Tuesday, February 24, 2015

With Netanyahu, Congress is only making it worse

On March 3rd the prime minister of Israel, Benjamin Netanyahu, will be coming to Washington to speak to a joint session of congress, about…practically whatever he wants. Apparently the subject has not been nailed down. But that is no matter, in a house that has had comedians, world leaders, and religious leaders address this body over the centuries, one more leader from some far off country should not be a bad thing, right? It will boost C-SPAN ratings, (that phrase sounded weird just writing it) and might even keep all of the members of congress awake through an entire legislative day, definitely an epic task.

Wrong. People will definitely be awake, but not just because of interest. Tension will be as high as the dome under which the join-session will be meeting-in the same hall where the president gave his State of the Union Speech just over a month ago.
For you see, the president doesn’t want Netanyahu to speak before congress. Congress didn’t ask Obama, they can have who they want, and there is little the president can do about it besides either taking it like a grownup or start an epic pouting period. Or he could just not say anything about it at all, which probably have been the sensible thing to do. But this is Washington DC we are talking about…
A firestorm of argument has been lit off all around the country by this.
But while Obama stalks about making arguments against Netanyahu coming-some good, some not, we must remember that the president of here and the prime minister of there have not always been on the best of terms. Someone in the White House said “there will be consequences” for Netanyahu for coming. Whatever that means.

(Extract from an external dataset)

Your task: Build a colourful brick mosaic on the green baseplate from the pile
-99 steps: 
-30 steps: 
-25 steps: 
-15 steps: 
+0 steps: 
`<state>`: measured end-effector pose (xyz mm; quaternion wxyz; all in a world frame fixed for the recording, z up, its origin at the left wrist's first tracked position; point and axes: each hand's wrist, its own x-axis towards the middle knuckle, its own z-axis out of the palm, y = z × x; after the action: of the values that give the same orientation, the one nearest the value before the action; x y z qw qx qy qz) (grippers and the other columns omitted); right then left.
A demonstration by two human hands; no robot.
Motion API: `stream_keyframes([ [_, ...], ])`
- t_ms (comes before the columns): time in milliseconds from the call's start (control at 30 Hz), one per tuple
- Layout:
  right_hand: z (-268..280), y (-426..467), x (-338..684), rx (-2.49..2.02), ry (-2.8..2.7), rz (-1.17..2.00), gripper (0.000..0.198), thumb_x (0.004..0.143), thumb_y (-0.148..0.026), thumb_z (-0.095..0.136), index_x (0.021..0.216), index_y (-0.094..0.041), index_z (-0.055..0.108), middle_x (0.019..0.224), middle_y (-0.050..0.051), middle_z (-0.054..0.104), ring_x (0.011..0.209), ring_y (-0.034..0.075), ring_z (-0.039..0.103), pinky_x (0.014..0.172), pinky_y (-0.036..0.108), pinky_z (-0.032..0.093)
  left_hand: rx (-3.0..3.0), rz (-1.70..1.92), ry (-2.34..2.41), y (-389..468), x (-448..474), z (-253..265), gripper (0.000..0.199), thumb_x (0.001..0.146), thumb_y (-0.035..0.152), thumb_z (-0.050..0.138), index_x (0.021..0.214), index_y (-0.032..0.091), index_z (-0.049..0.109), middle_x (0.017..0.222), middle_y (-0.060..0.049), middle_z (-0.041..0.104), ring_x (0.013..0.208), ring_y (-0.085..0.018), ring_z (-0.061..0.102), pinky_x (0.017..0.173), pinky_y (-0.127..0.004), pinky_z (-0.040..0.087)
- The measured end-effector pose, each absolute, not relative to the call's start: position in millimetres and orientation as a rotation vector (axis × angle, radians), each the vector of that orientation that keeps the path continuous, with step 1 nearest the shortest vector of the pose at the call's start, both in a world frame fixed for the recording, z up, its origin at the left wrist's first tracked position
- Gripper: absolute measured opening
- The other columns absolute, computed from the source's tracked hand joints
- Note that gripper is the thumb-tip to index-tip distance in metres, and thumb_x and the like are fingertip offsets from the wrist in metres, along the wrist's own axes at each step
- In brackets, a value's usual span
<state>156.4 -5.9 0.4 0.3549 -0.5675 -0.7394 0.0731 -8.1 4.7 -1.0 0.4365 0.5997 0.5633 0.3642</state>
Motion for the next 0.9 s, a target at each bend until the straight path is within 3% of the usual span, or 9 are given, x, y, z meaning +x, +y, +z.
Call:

Some would paint it simply as Barak Obama feeling left out of the loop. He will not be meeting Netanyahu at all when he comes. But there is another, deeper reason for concern about this. Traditionally  speaking, congress asks the White House before inviting people, especially foreign leaders from wild parts of the world like the Middle East.
And this is where the blame begins to fall on congress.
The president is not only America’s number one diplomat; he is the final decider on American foreign policy. And a part of that foreign policy currently is trying to make sure Iran does not build itself a nuclear bomb. As a close neighbor to that country, as one of our greatest allies, as one of our great friends who should always remain so, Israel, and by extension Netanyahu is a part of those ongoing talks, as is our president, of course. Israel and America have been on the same side almost since our great allies’ nation was created less than seventy years ago. But were these talks to break down, and were we to leave Israel threatened with a nuclear bomb due to our lack of good diplomacy, that could cause tension even higher than the capitol dome.

And if all is not well in the strategy room-if Netanyahu and Obama are bickering, even about something as little as Bibi speaking to congress, then our opponents will take note, and notice that we are arguing. Obama and Netanyahu have had problems before, and this only highlights it. When, in the 90s, Saddam Hussein saw internal arguing, he saw it as a sign of weakness, and thought he could start a war. We don’t know what could happen if Iran thought they saw weakness.
And the fracturing is not just on the foreign front, this is not helping things at home, either. On the Keystone Pipeline Bill the senate passed, the president is threatening to veto it. On the immigration action the president recently signed, congress is threatening to overturn it. The Republican Congress and the Democratic President don’t agree on much. Originally both sides said they were going to try to be bipartisan in their dealings with each other, and instead they are fighting on everything, down to whether one of our own allies should speak to congress. Netanyahu coming is only making things worse. This is not some massive piece of legislation; no great moral principle is here at stake. This is just argument almost for argument’s sake.
If congress wanted someone to come talk to them, they should have called a comedian. Then C-Span’s ratings really would have sky-rocketed. Ten people might have watched.